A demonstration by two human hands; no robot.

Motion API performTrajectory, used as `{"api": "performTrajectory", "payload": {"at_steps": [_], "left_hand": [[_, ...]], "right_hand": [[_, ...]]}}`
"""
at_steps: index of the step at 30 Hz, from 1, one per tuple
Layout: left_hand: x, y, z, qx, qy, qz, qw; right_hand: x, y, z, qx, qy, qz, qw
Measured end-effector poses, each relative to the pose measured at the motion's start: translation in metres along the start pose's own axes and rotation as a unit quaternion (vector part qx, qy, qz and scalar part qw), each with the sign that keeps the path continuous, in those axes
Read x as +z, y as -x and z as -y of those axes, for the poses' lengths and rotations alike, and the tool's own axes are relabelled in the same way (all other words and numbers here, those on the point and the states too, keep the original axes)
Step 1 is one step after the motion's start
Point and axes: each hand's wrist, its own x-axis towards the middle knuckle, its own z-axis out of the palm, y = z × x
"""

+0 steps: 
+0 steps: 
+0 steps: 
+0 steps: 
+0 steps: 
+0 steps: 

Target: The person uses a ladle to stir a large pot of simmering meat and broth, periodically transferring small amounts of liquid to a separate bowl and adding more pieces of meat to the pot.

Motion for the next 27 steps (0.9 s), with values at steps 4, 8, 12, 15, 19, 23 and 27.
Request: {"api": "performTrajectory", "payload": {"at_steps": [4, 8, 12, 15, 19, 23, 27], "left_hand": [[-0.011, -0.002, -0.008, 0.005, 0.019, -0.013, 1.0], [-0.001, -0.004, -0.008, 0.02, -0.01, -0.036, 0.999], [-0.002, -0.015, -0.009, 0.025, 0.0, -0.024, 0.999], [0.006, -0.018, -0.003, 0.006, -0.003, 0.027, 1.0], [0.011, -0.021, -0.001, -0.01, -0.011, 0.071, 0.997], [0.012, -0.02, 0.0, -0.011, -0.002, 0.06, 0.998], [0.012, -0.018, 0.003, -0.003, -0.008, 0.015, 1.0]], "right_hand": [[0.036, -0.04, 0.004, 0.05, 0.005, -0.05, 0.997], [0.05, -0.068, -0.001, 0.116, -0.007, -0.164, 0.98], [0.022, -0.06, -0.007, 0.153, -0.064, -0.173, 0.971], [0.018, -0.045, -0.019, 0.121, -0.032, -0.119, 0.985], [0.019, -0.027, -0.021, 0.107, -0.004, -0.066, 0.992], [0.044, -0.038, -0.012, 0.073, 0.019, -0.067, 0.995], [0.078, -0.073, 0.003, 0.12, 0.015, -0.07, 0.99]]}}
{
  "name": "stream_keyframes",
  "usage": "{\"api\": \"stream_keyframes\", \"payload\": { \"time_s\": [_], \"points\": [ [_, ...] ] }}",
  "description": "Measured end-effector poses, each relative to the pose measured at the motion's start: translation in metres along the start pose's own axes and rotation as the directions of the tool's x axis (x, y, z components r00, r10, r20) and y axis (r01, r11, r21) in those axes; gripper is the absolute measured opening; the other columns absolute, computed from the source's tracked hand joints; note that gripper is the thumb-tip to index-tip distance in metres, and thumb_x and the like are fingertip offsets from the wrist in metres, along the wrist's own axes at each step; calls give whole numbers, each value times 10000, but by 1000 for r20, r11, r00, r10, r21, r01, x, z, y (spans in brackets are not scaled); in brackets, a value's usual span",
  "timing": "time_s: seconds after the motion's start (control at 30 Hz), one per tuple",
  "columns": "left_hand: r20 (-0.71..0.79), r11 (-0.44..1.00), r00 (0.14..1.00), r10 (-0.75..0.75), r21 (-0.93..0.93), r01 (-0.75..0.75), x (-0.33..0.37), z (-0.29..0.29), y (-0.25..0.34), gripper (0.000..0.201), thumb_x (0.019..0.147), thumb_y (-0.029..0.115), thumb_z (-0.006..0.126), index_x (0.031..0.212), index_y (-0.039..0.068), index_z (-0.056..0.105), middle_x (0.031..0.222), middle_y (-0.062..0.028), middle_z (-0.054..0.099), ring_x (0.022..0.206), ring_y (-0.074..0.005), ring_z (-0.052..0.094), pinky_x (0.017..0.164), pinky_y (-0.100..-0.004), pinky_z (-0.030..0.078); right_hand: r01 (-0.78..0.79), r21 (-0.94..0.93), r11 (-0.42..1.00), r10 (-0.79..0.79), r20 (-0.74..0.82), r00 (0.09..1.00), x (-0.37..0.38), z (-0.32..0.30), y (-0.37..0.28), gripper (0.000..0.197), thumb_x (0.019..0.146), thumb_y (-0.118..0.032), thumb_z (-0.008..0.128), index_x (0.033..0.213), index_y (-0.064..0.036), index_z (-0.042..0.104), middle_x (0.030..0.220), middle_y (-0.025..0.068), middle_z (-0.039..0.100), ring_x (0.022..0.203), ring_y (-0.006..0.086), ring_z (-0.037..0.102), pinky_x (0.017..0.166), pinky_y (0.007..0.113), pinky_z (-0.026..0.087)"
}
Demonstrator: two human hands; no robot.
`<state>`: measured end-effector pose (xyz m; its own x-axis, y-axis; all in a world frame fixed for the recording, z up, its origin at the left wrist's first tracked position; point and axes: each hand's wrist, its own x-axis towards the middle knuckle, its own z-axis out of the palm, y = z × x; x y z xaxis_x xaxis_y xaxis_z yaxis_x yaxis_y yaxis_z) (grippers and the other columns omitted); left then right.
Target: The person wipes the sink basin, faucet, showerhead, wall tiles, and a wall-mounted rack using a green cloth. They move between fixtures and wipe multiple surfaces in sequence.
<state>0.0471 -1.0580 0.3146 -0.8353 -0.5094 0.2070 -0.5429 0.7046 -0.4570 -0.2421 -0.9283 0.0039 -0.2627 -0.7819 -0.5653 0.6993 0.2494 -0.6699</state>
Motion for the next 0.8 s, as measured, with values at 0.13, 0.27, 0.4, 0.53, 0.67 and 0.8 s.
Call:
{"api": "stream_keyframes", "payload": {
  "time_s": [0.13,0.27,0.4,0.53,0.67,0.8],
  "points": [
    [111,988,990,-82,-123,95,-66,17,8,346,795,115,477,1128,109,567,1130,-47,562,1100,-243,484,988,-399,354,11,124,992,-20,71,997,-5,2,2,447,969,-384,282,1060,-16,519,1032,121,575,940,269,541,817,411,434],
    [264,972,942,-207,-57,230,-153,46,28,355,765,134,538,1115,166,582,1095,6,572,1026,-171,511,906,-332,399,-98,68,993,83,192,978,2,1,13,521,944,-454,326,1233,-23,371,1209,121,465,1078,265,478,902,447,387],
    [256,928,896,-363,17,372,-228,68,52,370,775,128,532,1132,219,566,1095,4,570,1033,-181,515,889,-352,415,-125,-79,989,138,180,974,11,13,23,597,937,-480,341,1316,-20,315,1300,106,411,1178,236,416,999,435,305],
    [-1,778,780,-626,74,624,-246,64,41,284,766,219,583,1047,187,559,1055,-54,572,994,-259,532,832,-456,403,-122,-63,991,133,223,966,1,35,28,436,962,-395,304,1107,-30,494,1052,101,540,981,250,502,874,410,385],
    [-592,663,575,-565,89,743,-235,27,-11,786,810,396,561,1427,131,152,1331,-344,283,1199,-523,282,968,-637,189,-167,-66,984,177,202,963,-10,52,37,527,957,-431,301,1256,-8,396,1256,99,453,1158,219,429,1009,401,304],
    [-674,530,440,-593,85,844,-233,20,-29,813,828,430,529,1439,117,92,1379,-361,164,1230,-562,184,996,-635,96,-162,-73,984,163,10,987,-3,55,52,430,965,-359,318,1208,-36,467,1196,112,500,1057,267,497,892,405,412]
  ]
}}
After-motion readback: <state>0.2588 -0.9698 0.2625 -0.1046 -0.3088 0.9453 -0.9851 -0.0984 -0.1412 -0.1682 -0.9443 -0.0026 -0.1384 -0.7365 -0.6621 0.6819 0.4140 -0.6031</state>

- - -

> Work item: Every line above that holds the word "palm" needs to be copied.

> Output of the task:
Point and axes: each hand's wrist, its own x-axis towards the middle knuckle, its own z-axis out of the palm, y = z × x
`<state>`: measured end-effector pose (xyz m; its own x-axis, y-axis; all in a world frame fixed for the recording, z up, its origin at the left wrist's first tracked position; point and axes: each hand's wrist, its own x-axis towards the middle knuckle, its own z-axis out of the palm, y = z × x; x y z xaxis_x xaxis_y xaxis_z yaxis_x yaxis_y yaxis_z) (grippers and the other columns omitted); left then right.

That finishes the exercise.